Will we use early adoption? We will analyze our numbers so we know what they are and can make sense of them, that is, the difference between what the mean was and our expectation of the future. We don’t plan to but could be forced to.
What about economic forecasting? Our chief economist believes one thing, the Fed something else, others something else, so we often choose to use different forecasts to achieve different purposes. We will have to decide where our forecasts will come from. Our chief economist is not involved today.
Overall, we are sure to come across new challenges that we’re not aware of today, so we’ll try things out, and when we get questions, we’ll get them in front of the TRG (Transition Resource Group).
What are you doing to prepare for CECL? We’re going through our multiple data sources, designing processes and creating primary keys to bring information together and making sure the information is quality data that can be leveraged for modeling. Initially our focus is on data management, aligning portfolio data with stress testing model data, then doing some high level model testing and eventually building out some form of a CECL model. It’s all about data at this point. Within our organization, when senior management hears the prolonged implementation timeline, they lose interest. At this point we have put together a working CECL group and are addressing expectations year to year.

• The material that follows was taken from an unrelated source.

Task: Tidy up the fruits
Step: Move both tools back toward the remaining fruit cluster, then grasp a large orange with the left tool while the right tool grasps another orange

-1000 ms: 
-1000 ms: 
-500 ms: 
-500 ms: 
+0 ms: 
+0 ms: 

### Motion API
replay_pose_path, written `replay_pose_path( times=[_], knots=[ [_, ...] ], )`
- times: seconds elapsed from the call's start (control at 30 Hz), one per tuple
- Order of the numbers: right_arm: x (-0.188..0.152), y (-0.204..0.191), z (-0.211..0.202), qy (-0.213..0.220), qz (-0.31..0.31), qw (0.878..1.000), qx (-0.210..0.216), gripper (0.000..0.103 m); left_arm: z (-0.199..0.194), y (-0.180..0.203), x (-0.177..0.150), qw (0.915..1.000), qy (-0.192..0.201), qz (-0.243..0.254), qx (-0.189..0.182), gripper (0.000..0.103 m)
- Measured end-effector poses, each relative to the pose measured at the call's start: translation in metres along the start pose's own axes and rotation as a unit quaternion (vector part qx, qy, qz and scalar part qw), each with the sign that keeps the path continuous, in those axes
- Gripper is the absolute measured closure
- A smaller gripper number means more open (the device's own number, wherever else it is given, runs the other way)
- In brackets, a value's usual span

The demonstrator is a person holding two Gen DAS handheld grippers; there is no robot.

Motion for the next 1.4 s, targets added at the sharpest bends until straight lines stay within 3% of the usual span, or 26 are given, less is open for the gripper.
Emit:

What about modeling? We currently use a net charge-off model as our primary ALLL model. Our portfolio through the last economic cycle is so different now than it was – different product lines, different geographies and organic growth that was augmented with a few bank and portfolio acquisitions. We did do some preliminary model testing using some of the recommended models outlined in the CECL guidance from the regulators. Under a vintage scenario, our reserves would have been less than current levels. You really have to spend the time and evaluate which model best suits your bank or credit union – and leverage what you can. We thought we’d use bottom up models for stress testing and got pushback from our regulators. We’re doing a lot of testing of various models – top down and bottom up. We’ll probably bootstrap to our
DFAST PD/LGD models.
What about early adoption? If we did it would be to enhance the sophistication of our modeling efforts – upsizing from a net charge-off model to a PD/LGD model. This may become prevalent given the significant changes in our portfolio over the years. We will increase staff for modeling but will probably not be looking to add an economist. To supplement econometric information, we’ll look to vended solutions.
What do you advise others to do? Start amassing as much data as you can. You probably have it or can find it: loan level charge-offs, recoveries, and loan level default triggers. Once you start bringing it all together and aligning portfolio data with credit risk data, you can provide value to your company in the model selection
and implementation process. Once the data is aligned, it will be a lot easier to start testing various portfolio segmentations under different model types. You should
also spend the time to get acquitted with the final rule and craft a plan that encompasses data gathering, model selection and model implementation.